*Task to carry out*
Once you have read the data below, set it all down again exactly.

▬▬▬

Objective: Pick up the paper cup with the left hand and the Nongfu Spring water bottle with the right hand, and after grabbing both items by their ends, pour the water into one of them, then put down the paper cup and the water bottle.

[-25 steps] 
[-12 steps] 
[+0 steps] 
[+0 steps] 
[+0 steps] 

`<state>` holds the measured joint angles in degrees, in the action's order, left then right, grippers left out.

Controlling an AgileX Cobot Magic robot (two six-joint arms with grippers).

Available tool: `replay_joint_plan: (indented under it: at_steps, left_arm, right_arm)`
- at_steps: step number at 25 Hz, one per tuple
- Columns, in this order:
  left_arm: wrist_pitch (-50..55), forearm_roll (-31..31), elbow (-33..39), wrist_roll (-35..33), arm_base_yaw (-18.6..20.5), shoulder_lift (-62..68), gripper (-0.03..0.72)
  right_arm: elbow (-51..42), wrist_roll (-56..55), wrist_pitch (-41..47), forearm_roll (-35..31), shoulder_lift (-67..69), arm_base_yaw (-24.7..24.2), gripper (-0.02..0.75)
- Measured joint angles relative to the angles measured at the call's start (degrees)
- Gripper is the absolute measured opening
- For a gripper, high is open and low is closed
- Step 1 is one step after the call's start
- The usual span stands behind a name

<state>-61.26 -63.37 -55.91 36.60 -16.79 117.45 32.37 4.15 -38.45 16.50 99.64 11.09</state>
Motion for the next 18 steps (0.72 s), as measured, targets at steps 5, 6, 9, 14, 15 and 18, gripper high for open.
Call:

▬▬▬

*Completed task*
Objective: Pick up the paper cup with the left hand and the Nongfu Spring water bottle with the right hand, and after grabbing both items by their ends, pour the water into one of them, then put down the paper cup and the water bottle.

[-25 steps] 
[-12 steps] 
[+0 steps] 
[+0 steps] 
[+0 steps] 

`<state>` holds the measured joint angles in degrees, in the action's order, left then right, grippers left out.

Controlling an AgileX Cobot Magic robot (two six-joint arms with grippers).

Available tool: `replay_joint_plan: (indented under it: at_steps, left_arm, right_arm)`
- at_steps: step number at 25 Hz, one per tuple
- Columns, in this order:
  left_arm: wrist_pitch (-50..55), forearm_roll (-31..31), elbow (-33..39), wrist_roll (-35..33), arm_base_yaw (-18.6..20.5), shoulder_lift (-62..68), gripper (-0.03..0.72)
  right_arm: elbow (-51..42), wrist_roll (-56..55), wrist_pitch (-41..47), forearm_roll (-35..31), shoulder_lift (-67..69), arm_base_yaw (-24.7..24.2), gripper (-0.02..0.75)
- Measured joint angles relative to the angles measured at the call's start (degrees)
- Gripper is the absolute measured opening
- For a gripper, high is open and low is closed
- Step 1 is one step after the call's start
- The usual span stands behind a name

<state>-61.26 -63.37 -55.91 36.60 -16.79 117.45 32.37 4.15 -38.45 16.50 99.64 11.09</state>
Motion for the next 18 steps (0.72 s), as measured, targets at steps 5, 6, 9, 14, 15 and 18, gripper high for open.
Call:

The exercise has nothing more to it.